Marytouche, elle sait de quoi elle parle ! Les gens en ont marre qu’on leur serve toujours les mêmes plats réchauffés au makeup ! Il faut surprendre, il faut prendre son pied, euh, son contre-pied ! La chair ferme, ça ne fait plus recette ! Il faut des doubles mentons, ou plus, il faut des grosses bidoches à bière, il faut de la varice en kilomètre, de la cicatrice en pagaille. Le ventre plat, c’est d’une banalité à tout épreuve. Alors qu’un bon dénivelé ça plaît à tout le monde, même aux cyclistes ! Une peau de pêche, c’est pour les magazines ! Ce que veulent les visiteurs, ton public, des gens intelligents, c’est de l’authenticité ! On veut de la crevasse, du bide, de la vergeture, des plis, on veut du rouge, du violet et du marron, pas du rose et des paillettes, on veut de l’âge avancé, du vécu en un mot !
- Mais quel intérêt ?
- Tout simplement pour l’Histoire, avec un grand I ! C’est dans les poches, les coins, les rides qu’on lit à livre ouvert ! C’est sous les poils et les plis qu’on découvre la vraie nature !
- Bon très bien. Et donc, ces beautés ignorées, où est-ce qu’on les trouve ?
- Mais partout, mon jeune chimpanzé à la peau luisante et au regard lubrique, mais partout !
- Et plus précisément ?
- Alors, c’est bien simple, chaque fois que tu rencontres quelqu’un dans la rue, à un concert, au bar, au marché, pose-toi cette question : est-ce que cette personne est belle ? Si elle t’attire, alors ce n’est pas la bonne !
- Donc si elle ne m’attire pas, alors je peux lui proposer un shooting ?
- Oui, mais n’allons pas si vite en besogne, mon cher fripon aguiché. Pas si vite. C’est comme les préliminaires, il faut prendre son temps ou le faire faire par quelqu’un d’autre.

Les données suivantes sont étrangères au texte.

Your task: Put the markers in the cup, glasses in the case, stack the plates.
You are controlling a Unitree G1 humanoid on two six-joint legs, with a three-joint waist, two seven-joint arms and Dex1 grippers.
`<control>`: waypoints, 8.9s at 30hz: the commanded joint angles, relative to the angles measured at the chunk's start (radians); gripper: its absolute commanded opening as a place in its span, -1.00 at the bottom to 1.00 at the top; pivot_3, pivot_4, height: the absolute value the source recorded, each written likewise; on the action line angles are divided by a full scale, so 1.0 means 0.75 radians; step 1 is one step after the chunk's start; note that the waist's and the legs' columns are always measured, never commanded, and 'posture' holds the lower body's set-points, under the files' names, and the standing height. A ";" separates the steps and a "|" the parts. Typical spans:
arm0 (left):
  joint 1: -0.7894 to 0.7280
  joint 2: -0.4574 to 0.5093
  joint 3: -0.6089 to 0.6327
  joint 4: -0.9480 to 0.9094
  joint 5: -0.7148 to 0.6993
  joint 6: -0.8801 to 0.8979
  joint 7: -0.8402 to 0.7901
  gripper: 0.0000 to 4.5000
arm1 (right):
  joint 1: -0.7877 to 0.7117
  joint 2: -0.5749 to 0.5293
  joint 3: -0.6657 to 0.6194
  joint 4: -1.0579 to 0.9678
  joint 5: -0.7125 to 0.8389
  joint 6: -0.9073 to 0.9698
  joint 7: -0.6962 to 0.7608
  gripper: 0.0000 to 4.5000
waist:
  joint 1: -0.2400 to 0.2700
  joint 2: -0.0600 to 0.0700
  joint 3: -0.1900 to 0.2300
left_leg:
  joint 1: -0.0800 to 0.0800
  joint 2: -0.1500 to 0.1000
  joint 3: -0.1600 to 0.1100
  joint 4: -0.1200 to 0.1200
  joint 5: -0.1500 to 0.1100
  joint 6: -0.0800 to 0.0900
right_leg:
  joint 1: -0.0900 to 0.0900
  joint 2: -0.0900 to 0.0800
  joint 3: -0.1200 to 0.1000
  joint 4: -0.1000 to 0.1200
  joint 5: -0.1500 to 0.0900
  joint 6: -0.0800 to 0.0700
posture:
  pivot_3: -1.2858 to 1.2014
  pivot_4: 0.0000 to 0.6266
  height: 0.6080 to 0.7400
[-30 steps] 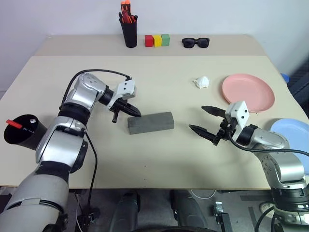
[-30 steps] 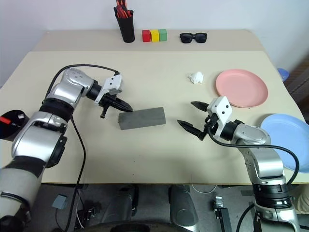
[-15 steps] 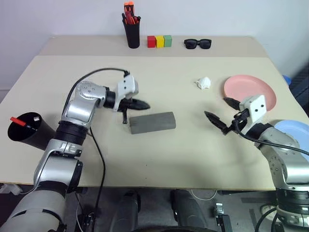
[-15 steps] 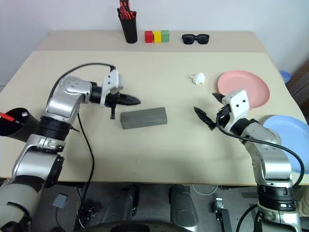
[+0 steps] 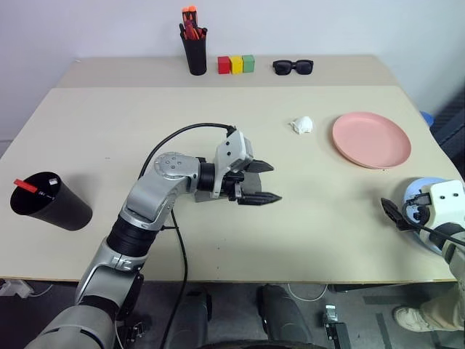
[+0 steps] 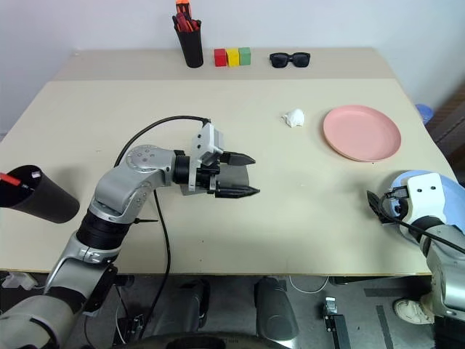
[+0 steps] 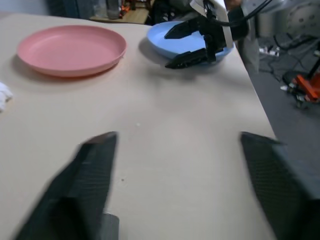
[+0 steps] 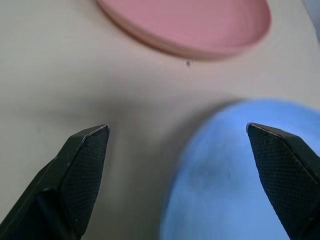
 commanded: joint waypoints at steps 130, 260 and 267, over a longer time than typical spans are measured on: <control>0.261 0.257 0.291 -0.467 -0.176 0.292 0.557 1.00 | -1.797 0.426 0.428 2.004 -0.384 -0.729 -0.251 0.97 | -0.040 0.000 0.001 | -0.002 0.000 0.000 -0.005 0.000 0.000 | -0.003 -0.001 0.000 -0.004 0.001 0.000 | 0.03 -0.52 1.00; 0.399 0.328 0.417 -0.694 -0.292 0.435 0.808 1.00 | -1.734 0.523 0.401 2.032 -0.425 -0.757 -0.262 -0.97 | -0.041 0.000 0.001 | -0.002 0.000 0.000 -0.006 0.000 0.000 | -0.003 -0.001 0.000 -0.004 0.001 0.000 | 0.03 -0.52 1.00; 0.389 0.323 0.408 -0.673 -0.289 0.422 0.797 1.00 | -1.731 0.521 0.386 2.032 -0.412 -0.763 -0.282 0.18 | -0.041 0.000 0.001 | -0.002 0.000 0.000 -0.006 0.000 0.000 | -0.003 -0.001 0.000 -0.004 0.001 0.000 | 0.03 -0.52 1.00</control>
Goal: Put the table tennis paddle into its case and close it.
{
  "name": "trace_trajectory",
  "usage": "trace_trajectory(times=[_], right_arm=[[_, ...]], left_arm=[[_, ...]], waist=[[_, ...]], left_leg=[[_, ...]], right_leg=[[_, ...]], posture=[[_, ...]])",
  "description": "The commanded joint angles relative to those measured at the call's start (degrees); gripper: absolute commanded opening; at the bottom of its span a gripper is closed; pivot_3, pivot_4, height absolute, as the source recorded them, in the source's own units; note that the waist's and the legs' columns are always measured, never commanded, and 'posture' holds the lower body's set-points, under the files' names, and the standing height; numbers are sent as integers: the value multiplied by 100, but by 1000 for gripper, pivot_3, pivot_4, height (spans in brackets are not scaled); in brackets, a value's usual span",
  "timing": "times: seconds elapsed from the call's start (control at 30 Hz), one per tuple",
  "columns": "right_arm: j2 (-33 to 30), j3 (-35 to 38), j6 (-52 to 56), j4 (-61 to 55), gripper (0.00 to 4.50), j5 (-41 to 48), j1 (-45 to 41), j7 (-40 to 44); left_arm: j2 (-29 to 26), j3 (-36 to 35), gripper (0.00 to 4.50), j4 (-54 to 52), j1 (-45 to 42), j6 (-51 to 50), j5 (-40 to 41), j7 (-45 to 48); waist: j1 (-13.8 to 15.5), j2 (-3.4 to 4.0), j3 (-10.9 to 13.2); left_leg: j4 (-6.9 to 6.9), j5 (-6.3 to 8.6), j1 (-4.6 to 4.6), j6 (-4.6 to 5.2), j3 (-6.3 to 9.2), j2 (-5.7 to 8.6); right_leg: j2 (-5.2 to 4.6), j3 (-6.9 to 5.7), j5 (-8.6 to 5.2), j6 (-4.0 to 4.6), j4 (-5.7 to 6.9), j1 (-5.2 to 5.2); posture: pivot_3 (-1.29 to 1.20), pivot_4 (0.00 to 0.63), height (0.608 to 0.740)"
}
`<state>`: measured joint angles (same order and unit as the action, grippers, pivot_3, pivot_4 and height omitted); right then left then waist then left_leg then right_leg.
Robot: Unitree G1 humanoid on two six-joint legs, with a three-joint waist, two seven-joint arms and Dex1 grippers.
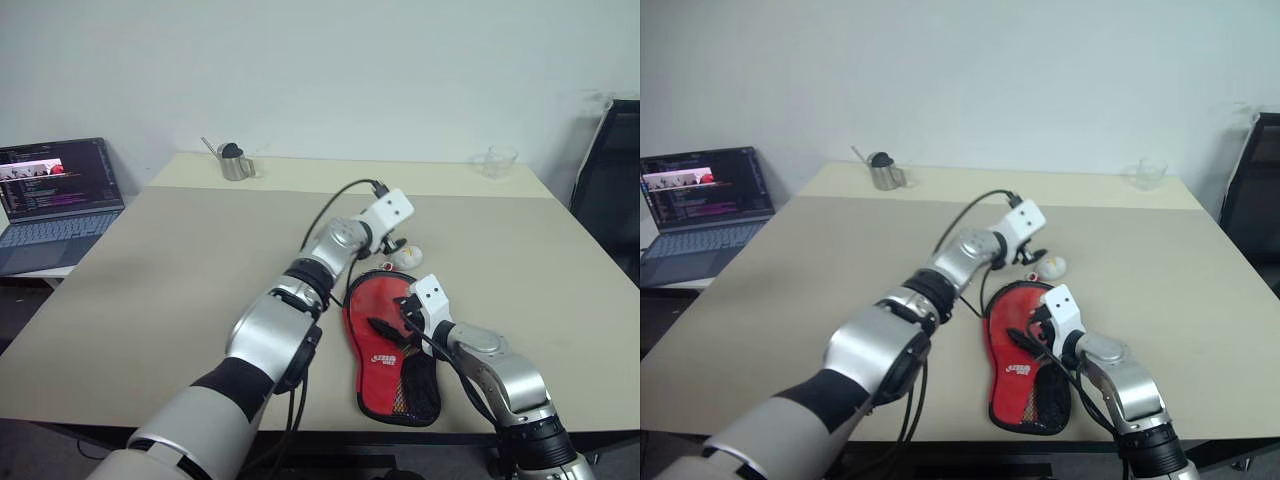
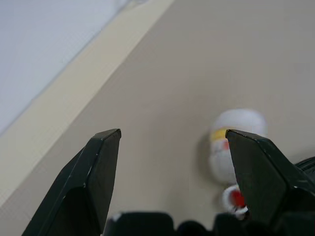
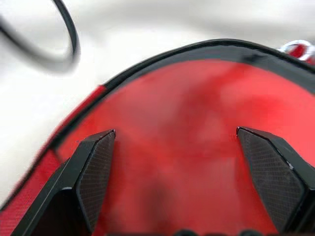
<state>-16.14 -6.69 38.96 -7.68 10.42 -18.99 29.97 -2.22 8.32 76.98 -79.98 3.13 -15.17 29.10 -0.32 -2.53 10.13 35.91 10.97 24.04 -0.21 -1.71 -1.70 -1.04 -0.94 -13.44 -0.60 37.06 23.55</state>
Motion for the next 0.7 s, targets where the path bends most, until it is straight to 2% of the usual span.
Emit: trace_trajectory(times=[0.03,0.23,0.37,0.47,0.6,0.7], right_arm=[[-86,14,20,256,4310,44,100,63],[-332,192,-23,130,4310,259,100,390],[-703,484,90,-217,4310,674,157,779],[-1006,712,185,-457,4310,972,226,1018],[-1228,1059,226,-463,4310,1219,163,1075],[-1230,1439,315,-287,4310,1457,-134,929]], left_arm=[[-215,-190,3709,-253,-99,90,257,542],[-836,-375,3709,-557,9,29,656,2181],[-1437,-550,3709,-929,192,-221,1074,3509],[-1772,-560,3709,-1222,479,-465,1251,4078],[-1841,-473,3709,-2119,1140,-898,1571,4798],[-1582,-444,3709,-3148,1848,-1222,1858,4747]], waist=[[4,0,0],[2,2,1],[2,5,3],[-2,8,5],[5,9,5],[17,10,6]], left_leg=[[0,0,2,0,0,0],[3,0,2,0,-7,5],[3,0,12,1,-6,2],[2,0,26,1,-5,1],[12,-1,50,2,-4,1],[19,-2,62,2,-2,1]], right_leg=[[1,0,0,0,0,1],[4,3,1,-2,0,1],[7,4,0,0,2,10],[9,14,0,2,5,23],[11,16,1,2,15,48],[10,18,2,1,21,57]], posture=[[0,150,740],[0,150,740],[0,150,740],[0,150,740],[0,150,740],[0,150,740]])
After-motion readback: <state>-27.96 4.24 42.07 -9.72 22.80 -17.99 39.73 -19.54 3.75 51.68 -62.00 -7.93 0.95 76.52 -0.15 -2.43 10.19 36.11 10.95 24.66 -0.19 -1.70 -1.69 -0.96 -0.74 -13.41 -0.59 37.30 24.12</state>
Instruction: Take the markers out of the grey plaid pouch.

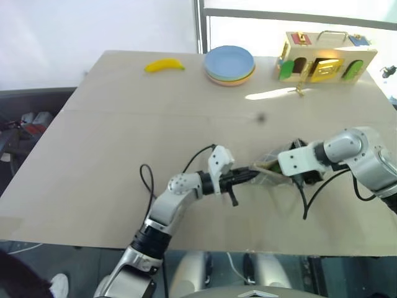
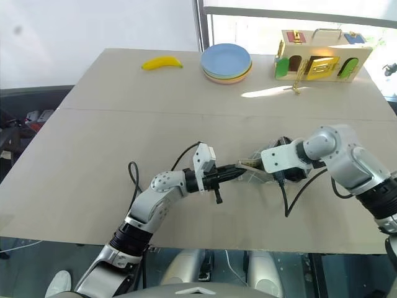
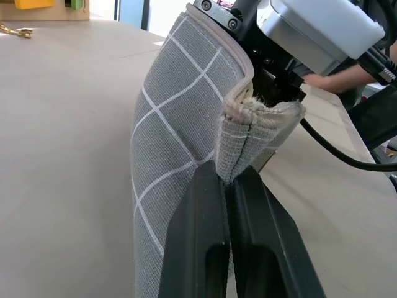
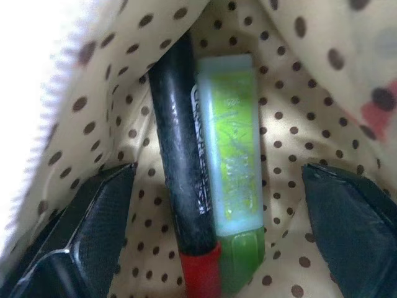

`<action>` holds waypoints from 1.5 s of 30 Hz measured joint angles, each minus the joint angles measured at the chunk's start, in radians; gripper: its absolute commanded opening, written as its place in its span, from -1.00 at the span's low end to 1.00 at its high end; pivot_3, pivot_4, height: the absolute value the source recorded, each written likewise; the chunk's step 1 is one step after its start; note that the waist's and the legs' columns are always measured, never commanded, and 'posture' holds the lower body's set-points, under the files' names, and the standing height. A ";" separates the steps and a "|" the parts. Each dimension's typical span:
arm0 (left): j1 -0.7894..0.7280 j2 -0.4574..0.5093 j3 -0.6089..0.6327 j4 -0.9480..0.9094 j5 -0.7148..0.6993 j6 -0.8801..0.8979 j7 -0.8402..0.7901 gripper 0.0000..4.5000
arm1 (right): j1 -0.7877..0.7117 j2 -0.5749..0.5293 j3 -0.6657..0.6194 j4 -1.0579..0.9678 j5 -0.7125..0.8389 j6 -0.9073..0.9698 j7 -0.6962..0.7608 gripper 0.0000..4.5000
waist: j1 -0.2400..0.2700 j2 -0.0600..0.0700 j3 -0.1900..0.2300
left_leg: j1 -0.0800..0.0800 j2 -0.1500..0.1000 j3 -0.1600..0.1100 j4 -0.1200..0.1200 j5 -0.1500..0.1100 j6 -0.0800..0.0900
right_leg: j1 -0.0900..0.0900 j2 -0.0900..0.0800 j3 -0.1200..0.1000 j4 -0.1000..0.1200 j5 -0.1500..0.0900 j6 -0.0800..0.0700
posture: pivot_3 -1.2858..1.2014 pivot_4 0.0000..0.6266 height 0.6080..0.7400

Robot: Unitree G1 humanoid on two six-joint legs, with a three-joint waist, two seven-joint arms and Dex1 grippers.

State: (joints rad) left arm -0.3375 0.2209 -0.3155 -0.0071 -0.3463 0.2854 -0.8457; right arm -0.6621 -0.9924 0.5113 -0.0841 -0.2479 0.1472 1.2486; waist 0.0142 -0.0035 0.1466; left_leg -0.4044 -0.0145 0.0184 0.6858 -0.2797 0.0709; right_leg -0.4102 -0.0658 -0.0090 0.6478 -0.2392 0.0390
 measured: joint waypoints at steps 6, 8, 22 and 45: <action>-0.005 -0.003 0.005 0.001 0.000 0.003 0.004 -1.00 | 0.000 -0.001 0.000 0.065 -0.070 -0.097 -0.026 -0.55 | 0.000 0.000 0.000 | 0.002 0.000 0.000 0.000 0.000 0.000 | 0.002 0.000 0.000 0.000 0.000 0.000 | 0.03 -0.52 1.00; -0.007 -0.001 0.014 0.004 0.000 0.006 0.004 -1.00 | 0.000 -0.001 -0.006 0.075 -0.074 -0.113 -0.030 -0.87 | 0.000 0.000 0.000 | 0.004 0.000 0.000 0.000 0.000 0.000 | 0.004 0.000 0.000 0.000 0.000 0.000 | 0.03 -0.52 1.00; -0.006 -0.004 0.029 0.020 0.002 0.008 0.004 -1.00 | 0.025 0.002 -0.152 0.031 0.071 -0.013 0.049 -0.87 | 0.000 0.000 0.000 | 0.004 0.000 0.000 -0.002 0.000 0.000 | 0.003 -0.001 0.000 0.000 0.000 0.000 | 0.03 -0.52 1.00; -0.005 -0.022 0.029 0.042 0.030 -0.007 0.003 -1.00 | 0.068 -0.088 -0.305 -0.048 0.211 -0.370 0.075 -0.87 | -0.001 0.000 0.000 | 0.000 0.000 0.000 -0.003 0.000 0.000 | 0.000 -0.002 0.000 -0.002 0.000 0.000 | 0.03 -0.52 1.00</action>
State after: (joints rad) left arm -0.3425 0.1990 -0.2865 0.0345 -0.3162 0.2784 -0.8424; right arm -0.5940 -1.0804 0.2065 -0.1319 -0.0365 -0.2228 1.3232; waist 0.0134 -0.0031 0.1468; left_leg -0.4041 -0.0145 0.0187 0.6823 -0.2799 0.0708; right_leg -0.4107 -0.0680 -0.0089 0.6462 -0.2391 0.0389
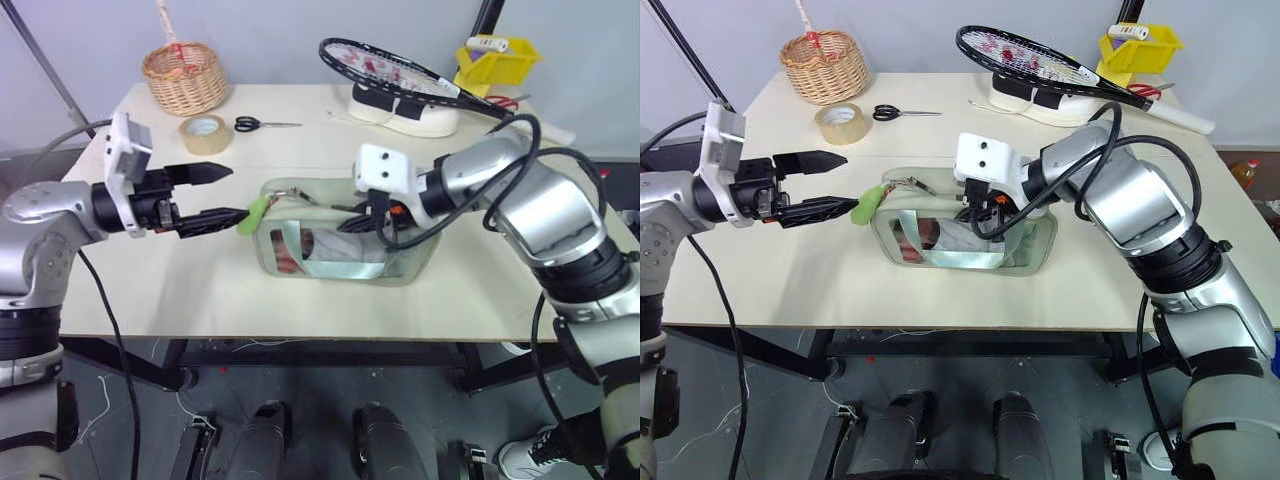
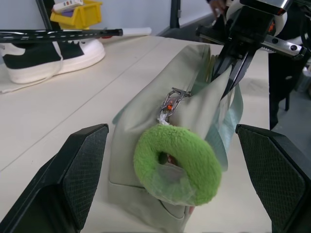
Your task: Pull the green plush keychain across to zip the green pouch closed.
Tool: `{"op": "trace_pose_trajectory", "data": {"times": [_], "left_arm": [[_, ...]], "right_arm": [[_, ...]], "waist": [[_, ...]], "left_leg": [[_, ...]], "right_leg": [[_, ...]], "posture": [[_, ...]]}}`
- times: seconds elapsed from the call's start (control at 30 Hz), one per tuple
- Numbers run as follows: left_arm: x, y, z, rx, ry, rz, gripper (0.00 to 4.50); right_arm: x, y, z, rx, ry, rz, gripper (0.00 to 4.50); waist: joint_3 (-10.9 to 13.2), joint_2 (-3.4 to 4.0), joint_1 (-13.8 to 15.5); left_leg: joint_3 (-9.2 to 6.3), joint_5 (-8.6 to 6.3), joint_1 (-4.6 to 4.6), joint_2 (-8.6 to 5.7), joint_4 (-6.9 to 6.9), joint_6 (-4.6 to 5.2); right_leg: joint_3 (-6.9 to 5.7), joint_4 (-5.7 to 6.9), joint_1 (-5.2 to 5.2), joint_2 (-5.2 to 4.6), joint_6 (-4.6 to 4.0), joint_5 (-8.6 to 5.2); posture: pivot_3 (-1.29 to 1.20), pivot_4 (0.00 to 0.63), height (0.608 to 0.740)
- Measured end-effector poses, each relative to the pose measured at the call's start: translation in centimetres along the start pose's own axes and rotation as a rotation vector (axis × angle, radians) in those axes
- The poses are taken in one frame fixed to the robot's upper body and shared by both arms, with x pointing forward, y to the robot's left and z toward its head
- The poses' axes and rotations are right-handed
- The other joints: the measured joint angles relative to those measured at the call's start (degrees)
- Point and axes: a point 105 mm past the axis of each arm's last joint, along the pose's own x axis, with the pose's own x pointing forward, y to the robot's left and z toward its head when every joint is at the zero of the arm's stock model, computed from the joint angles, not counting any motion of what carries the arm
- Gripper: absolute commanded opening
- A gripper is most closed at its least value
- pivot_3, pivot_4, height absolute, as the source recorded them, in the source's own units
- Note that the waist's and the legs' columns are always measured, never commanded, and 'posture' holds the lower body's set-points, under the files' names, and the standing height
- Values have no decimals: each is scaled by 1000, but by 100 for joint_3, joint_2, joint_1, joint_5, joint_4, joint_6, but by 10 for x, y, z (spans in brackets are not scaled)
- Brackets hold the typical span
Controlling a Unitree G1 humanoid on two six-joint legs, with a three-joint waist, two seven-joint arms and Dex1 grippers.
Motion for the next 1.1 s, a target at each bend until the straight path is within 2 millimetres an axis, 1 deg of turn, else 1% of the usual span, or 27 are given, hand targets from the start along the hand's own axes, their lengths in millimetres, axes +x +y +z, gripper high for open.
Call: {"op": "trace_pose_trajectory", "data": {"times": [0.03,0.07,0.23,0.3,0.37,0.4,0.53,0.57,0.67,0.73,0.77,0.9,1.03,1.1], "left_arm": [[0,0,0,0,0,0,4500],[0,0,0,0,0,-1,4500],[1,0,1,2,0,-5,4500],[2,1,3,5,-3,-6,4500],[2,3,3,2,-7,1,4500],[1,5,2,-2,-6,5,4500],[3,5,-1,-3,2,-6,4500],[4,5,-2,-7,7,-10,4500],[5,5,-6,-13,18,-9,4500],[5,5,-7,-2,24,-17,4500],[5,4,-8,6,30,-25,4500],[2,1,-16,33,62,-39,4500],[5,-2,-19,73,84,-67,4500],[7,-3,-22,95,96,-79,3939]], "right_arm": [[-2,-1,0,19,-3,-10,1966],[-5,-3,0,41,-9,-21,2515],[-33,0,12,84,-60,-34,2515],[-51,0,11,75,-41,-78,2515],[-69,-2,-1,75,10,-148,2515],[-72,-3,-8,88,30,-163,2515],[-72,1,-42,122,119,-185,2515],[-72,0,-47,122,131,-193,2515],[-72,-1,-54,113,144,-211,1681],[-70,-2,-54,112,140,-223,765],[-69,-3,-54,114,134,-225,85],[-68,-3,-54,131,126,-230,31],[-68,-3,-54,151,122,-235,31],[-68,-3,-54,152,122,-236,0]], "waist": [[0,0,0],[0,0,4],[0,0,30],[0,0,50],[-2,-4,59],[-3,-5,46],[-1,-2,5],[-1,-1,3],[0,-1,8],[-1,-1,20],[-1,-1,21],[0,-1,19],[0,-1,32],[0,-1,31]], "left_leg": [[0,0,0,0,0,0],[0,0,0,0,0,0],[-1,0,-2,-1,0,0],[-1,0,-2,-2,0,0],[-1,-1,-1,-2,1,0],[2,-1,2,-2,1,0],[11,-1,3,3,-2,0],[12,-1,2,3,-3,0],[12,-1,2,3,-2,0],[10,-1,1,3,-2,0],[10,-1,1,3,-2,0],[9,-1,1,4,-2,0],[10,-1,1,3,-2,0],[10,-1,1,3,-2,0]], "right_leg": [[0,0,0,0,0,0],[0,0,1,0,0,0],[0,-2,2,-2,-1,-1],[-2,-5,4,-4,-7,-4],[-4,-11,10,-5,-15,-9],[-3,-12,13,-6,-16,-9],[6,-7,3,-5,-17,-8],[6,-7,1,-5,-17,-8],[7,-6,2,-4,-16,-8],[6,-7,3,-4,-17,-8],[7,-7,3,-4,-17,-8],[7,-7,1,-5,-18,-8],[7,-8,3,-6,-18,-9],[6,-8,2,-6,-18,-9]], "posture": [[0,150,659],[0,150,659],[0,150,659],[0,150,659],[0,150,659],[0,150,659],[0,150,659],[0,150,659],[0,150,659],[0,150,659],[0,150,659],[0,150,659],[0,150,659],[0,150,659]]}}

- Bon d’accord, mais si je tarde trop, elle sera déjà partie que je n’aurais encore rien fait !
- Oui, mais si tu lui cours après, elle va avoir peur et tu auras tout perdu ! Non, ton modèle, tu dois donc l’aborder immédiatement avec un sujet détourné, un thème qui n’a rien à voir, l’air de rien mais original. Par exemple : “Tiens il fait beau aujourd’hui ! Et vous, vous trouvez qu’il fait beau ?”
- Avec une telle approche, aucune chance de recruter quelqu’un pour mon shooting !
- Bien sûr mon petit canard vibrant d’émotions ! Bien sûr ! Bien sûr ! Mais je t’avais prévenu de ne pas partir gagnant. Au moins, maintenant, tu n’es pas déçu !
- Oui, mais ça ne m’avance pas beaucoup !
- Je compatis totalement ! Mais, dis-moi ! Tes intentions sont-elles pures et dénuées de toutes ambitions voyeuristes ?
- Mais voyons Marytouche ! Comment peux-tu en douter ?
- J’ai mes raisons. Alors dis-moi pourquoi tu veux faire une séance de nu ?
- Mais tout simplement pour devenir un photographe, un vrai !
- Ouvre les yeux, mon chaton ! Ouvre tes yeux ! Que vois-tu ?
- Rien !
- Mais si ! Regarde bien !
- ?
- Eh ben voilà ! Et moi donc ! Qu’est-ce que tu attends pour me demander de poser, espèce de chameau à deux bosses ?
- Ah ! b… b… bien ! Je n’y avais pas pensé…
- Alors ?
- …
- Alors ?
- Tiens ! Il fait beau aujourd’hui ! Et vous, vous trouvez qu’il fait beau ou…
La déception se lisait sur les traits de Marytouche comme la gourmandise sur le visage d’une nonne.
- Marytouche ?
- Oui, vilain petit canard !
- Marytouche, lorsque tu t’es présentée, tu te disais spécialiste de la photographie de charme !
- Oui !
- Mais en quoi cela consiste-t-il réellement ? Comment tu t’y prends ?
- D’abord, je prends mon appareil photo…
- Jusque là, ça va !
- Ensuite, je vais dans la forêt…
- Ah !
- Sais-tu seulement reconnaître le charme d’un être ?
- Non ! Et je ne vois pas le rapport avec la photo !
- Retiens juste ceci : “Le charme d’Adam, c’est d’être à poil”. Tu mémoriseras ainsi facilement que la feuille de charme est toute dentelée, tandis que la feuille du hêtre est poilue au revers de la feuille.
- Ote-moi d’un doute Marytouche ! Tu ne photographies quand-même pas des arbres !
- Et pourquoi pas ?
- Je suis pas mal déçu !
- Attends donc, morveux des deux narines ! Ce que je veux t’expliquer, c’est que l’un des charmes de l’Être c’est d’avoir des poils ! Et comme les arbres, certains conservent leur feuillage toute l’année tandis que les autres le perdent régulièrement.